Ferrari say the 488 has a new slide-slip angle control mechanism to help with minor drifts and managed oversteer through the bends. From a ‘this isn’t my car’ perspective, though, you feel the car twitch under sharper acceleration, and gently ease back on the throttle. You know that the edge is there, reserved only for braver drivers in more performance oriented conditions, but that line from fast to too-fast is a blurry one that comes up much quicker than you expect.
The seven-speed F1 gearbox is brutally fast when shifting gears high in the rev range. You are treated to a loud pop on up shift and a sweet bark going back down.
Ferrari fixes its paddles to the steering column so they are always in the same place, regardless of how the wheel is turning.

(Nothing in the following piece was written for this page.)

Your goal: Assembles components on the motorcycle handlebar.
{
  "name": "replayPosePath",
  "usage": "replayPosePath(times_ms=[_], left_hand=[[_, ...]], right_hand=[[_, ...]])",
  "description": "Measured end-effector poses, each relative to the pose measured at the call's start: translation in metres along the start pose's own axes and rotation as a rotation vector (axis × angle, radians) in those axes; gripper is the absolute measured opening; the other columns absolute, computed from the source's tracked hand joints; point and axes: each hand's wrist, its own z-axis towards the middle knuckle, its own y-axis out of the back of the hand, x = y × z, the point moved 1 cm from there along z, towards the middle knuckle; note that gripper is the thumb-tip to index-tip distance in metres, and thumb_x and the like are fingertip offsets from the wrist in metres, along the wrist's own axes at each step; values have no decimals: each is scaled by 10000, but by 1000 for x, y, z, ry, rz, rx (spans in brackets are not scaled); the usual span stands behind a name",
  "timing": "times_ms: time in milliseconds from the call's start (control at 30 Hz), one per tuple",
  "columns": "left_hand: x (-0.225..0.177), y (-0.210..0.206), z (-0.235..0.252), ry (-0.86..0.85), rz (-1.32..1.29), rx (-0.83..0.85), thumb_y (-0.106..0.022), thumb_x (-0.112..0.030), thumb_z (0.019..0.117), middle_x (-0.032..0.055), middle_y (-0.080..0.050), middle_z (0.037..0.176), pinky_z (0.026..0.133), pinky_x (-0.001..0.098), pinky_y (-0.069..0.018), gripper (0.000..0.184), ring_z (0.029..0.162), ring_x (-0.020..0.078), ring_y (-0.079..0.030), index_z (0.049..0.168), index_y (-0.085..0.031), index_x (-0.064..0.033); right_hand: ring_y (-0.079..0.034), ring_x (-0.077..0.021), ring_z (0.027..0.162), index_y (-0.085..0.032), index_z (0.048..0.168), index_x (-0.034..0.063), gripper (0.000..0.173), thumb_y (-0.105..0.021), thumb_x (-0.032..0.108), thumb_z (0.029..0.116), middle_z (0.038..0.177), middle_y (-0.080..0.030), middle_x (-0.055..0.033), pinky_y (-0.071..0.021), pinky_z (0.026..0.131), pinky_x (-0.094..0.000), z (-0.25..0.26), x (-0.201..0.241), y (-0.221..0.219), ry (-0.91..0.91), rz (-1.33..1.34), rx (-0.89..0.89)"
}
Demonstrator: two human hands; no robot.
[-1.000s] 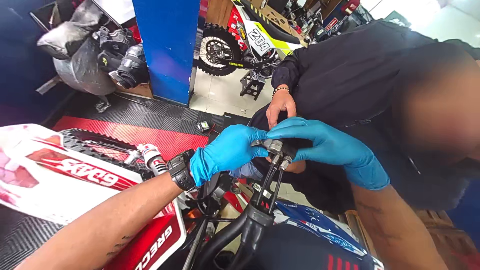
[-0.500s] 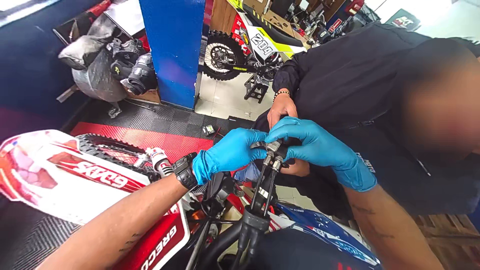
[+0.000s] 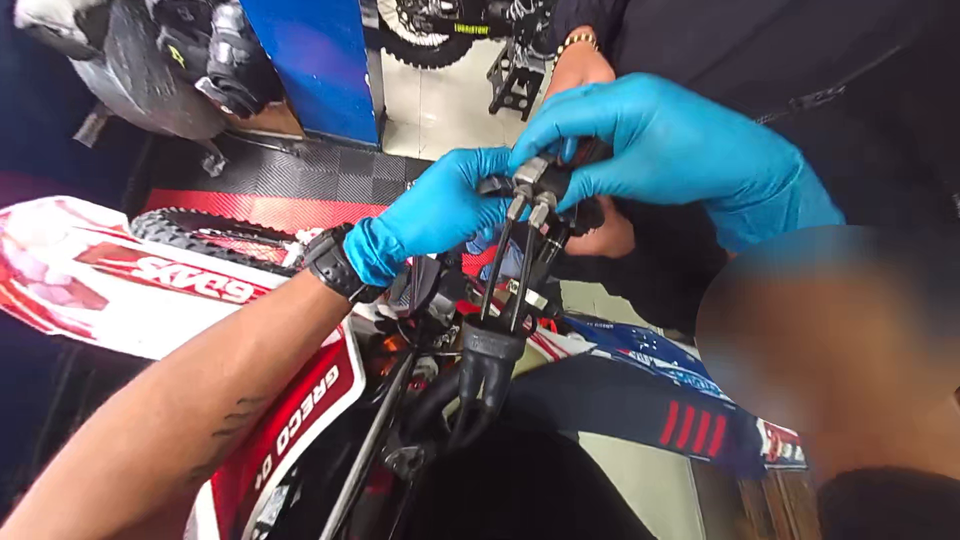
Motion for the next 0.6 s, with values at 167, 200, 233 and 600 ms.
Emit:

The movement is light and you find shifts can accomodate a one-finger casual movement at city speeds, or a very definite open-palm pull when driving with earnest.
Ride quality and body control, even over some poorly sealed roads, is again expertly manageable in the RACE setting, but a simple tap on the ‘bumpy road’ button is enough to flatten things out. It’s such an impressive system and dare I say, much better than even the best of the Germans can do.
But all good things come to an end.
Winding roads make way for flat, straight highways. Open country for gridlocked suburbia.
And still the 488 shines. You can live with this car every day. The front boot is usable (230-litres – bigger than a Fiat 500 at 185-litres), and it is perfectly docile when you need it to be. The fact that all this dynamic capability and face-melting performance can be beautiful and easy enough to use so that anyone can drive it, is nothing short of amazing.
Not that it is important, but our fuel consumption for the day was 15.3L/100km (up on Ferrari's claim of 11.4) making the round trip about a $90 exercise, or just one song downloaded from iTunes at Ferrari prices.
It’s an exceptional car, let down only by some final polish in terms of supporting system implementation, and the occasional questionable component – the rear view mirror, for example, looks and feels like it has been lifted from a Fiat Punto.
But these are the tiniest of quibbles on what should be, and is, an amazing car.
Strangely, it doesn’t seem expensive at its $650k package price tag, nor does that two-to-three year wait time seem over the top. As a staggeringly capable rolling work of art, the 2016 Ferrari 488 Spider is every bit as special as you want it to be.
As one very well known Ferrari driver once put it, “If you have the means, I highly recommend picking one up.”